2 minute read
HOW CLERICS LIVED
5.1 The clergy
The clergy was not a homogeneous estate because great differences existed between the higher and lower clergy depending on their member’s place of residence.
• The higher clergy included the Pope, bishops and the abbots and abbesses of the great monasteries. They enjoyed sizable fiefdoms and revenues. The lower clergy included priests and the monks and nuns of the monasteries, who lived in poverty.

• The secular clergy, who lived amongst the laypeople, and consisted of bishops and priests, were distinguished by where they lived. The regular clergy, who lived in a monastic community, consisted of abbots and monks or abbesses and nuns.
5.2 The activities of the Church
Feudal society was deeply religious. The Church preached Christian doctrine and administered the sacraments, but was also influential in other areas of life beyond religious affairs.
• Politically, the Church intervened in the affairs of the Christian kingdoms, counselled the kings and arbitrated in their disputes.
It also curbed violence through the ‘Peace of God’, which forbade attacking defenceless people or places, and the ‘Truce of God,’ which prohibited waging war on Sundays, holidays and certain times of the year.
• Economically, the Church was a privileged estate which did not pay taxes, possessed sizable fiefdoms* and received donations. It was also entitled to the tithe, or one-tenth of all harvests.

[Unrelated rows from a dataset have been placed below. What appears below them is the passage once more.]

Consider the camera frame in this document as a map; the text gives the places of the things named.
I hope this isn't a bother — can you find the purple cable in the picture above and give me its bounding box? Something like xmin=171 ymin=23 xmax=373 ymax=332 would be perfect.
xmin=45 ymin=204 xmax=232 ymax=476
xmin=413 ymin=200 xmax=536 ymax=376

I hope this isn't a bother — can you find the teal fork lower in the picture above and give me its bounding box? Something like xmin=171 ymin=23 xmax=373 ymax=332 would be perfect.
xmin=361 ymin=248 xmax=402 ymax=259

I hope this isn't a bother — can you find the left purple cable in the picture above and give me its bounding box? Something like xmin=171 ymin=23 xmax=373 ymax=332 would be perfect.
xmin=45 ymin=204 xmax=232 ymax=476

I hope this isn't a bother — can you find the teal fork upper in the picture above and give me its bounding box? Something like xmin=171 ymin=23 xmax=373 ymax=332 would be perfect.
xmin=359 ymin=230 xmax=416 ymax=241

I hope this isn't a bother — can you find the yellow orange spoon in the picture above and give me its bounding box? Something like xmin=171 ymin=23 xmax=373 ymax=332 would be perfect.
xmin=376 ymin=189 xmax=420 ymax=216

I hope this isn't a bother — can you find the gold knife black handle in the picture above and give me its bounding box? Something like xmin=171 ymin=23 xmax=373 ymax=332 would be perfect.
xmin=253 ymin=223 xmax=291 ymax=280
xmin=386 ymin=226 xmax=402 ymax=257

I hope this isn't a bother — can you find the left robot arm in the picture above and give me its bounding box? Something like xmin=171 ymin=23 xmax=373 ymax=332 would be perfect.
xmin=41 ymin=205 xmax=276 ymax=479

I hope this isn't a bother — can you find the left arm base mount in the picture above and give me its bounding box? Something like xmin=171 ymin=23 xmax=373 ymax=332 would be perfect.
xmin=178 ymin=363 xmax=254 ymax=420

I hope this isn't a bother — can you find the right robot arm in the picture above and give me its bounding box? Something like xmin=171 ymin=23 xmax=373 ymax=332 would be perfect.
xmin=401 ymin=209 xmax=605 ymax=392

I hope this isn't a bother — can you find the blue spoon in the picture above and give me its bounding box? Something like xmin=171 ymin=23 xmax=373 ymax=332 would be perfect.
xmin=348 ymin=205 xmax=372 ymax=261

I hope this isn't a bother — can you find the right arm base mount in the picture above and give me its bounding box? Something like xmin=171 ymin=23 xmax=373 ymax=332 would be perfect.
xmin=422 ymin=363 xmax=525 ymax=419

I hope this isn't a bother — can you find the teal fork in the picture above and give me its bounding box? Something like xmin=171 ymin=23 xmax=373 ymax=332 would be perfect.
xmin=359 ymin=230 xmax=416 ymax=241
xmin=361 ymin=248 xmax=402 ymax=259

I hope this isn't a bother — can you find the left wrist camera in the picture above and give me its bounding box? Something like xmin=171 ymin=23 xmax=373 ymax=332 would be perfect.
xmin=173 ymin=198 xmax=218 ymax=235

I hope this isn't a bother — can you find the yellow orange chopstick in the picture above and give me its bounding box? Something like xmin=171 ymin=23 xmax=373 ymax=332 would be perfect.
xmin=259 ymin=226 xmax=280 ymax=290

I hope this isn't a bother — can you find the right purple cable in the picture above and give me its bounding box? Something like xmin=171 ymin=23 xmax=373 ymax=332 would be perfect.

• Socially, it controlled the behaviour of the people and the fulfilment of religious obligations. It also attended to the poor and the sick, it gathered the orphans, it sheltered the persecuted and it provided accommodation to pilgrims. The bells of the churches and monasteries even regulated working and resting hours and were the most common reference for measuring time.
• Culturally, the Church organised education and financed numerous works of art.
In the Early Middle Ages, the Church had great prestige. For that reason, it was present at the most important moments in people’s lives: at birth, through the sacrament of baptism; at weddings, through the marriage ceremony, and at death, through the funeral rites
Skills progress
Making connections
1 Classify the following members of the clergy according to their wealth and the place they lived: priest, nun, bishop, abbess.
Organise information
2 Prepare an outline on the activities of the Church.
Handling images
Provocative questions
3 Look at the images and answer these questions: a) What activities did monks carry out in monasteries? b) What did their habits look like? c) Which parts of the monastery were dedicated to prayer, and which were for the exclusive use of the monks? What was each one used for? d) Which areas of the monastery were used for economic, social and cultural activities?
5.3 The life of the regular clergy. The monasteries
Monastic life was very important in the Middle Ages. Monasteries were built in the countryside and had different parts for each function: a church for praying and cells for the monks. They also had spaces for a variety of activities: economic, such as the vegetable patch, winepress, stable, forge and carpentry workshop; social, such as the hospice and the infirmary; and cultural, such as the school, library and scriptorium or writing room, a place where very old codices or books illustrated with miniatures were copied by hand. Monks obeyed the rule or law which regulated each order and wore its habit. In the Early Middle Ages, the most important order was the Order of St. Benedict, or the Benedictines, founded in the 6th century by St. Benedict of Nursia.
The Benedictines wore black habits and took vows of poverty, obedience and celibacy. They were governed by the principle of ‘ora et labora’ (pray and work), which combines prayer with manual labour. They ate an austere diet of soup, bread, vegetables, eggs, fruit, wine and beer; meat and fish were eaten only on exceptional occasions.
Their habit was a black tunic fastened with a belt, a scapular, which hung over the chest and back, a coat or cowl with a hood and wide sleeves, stockings and shoes.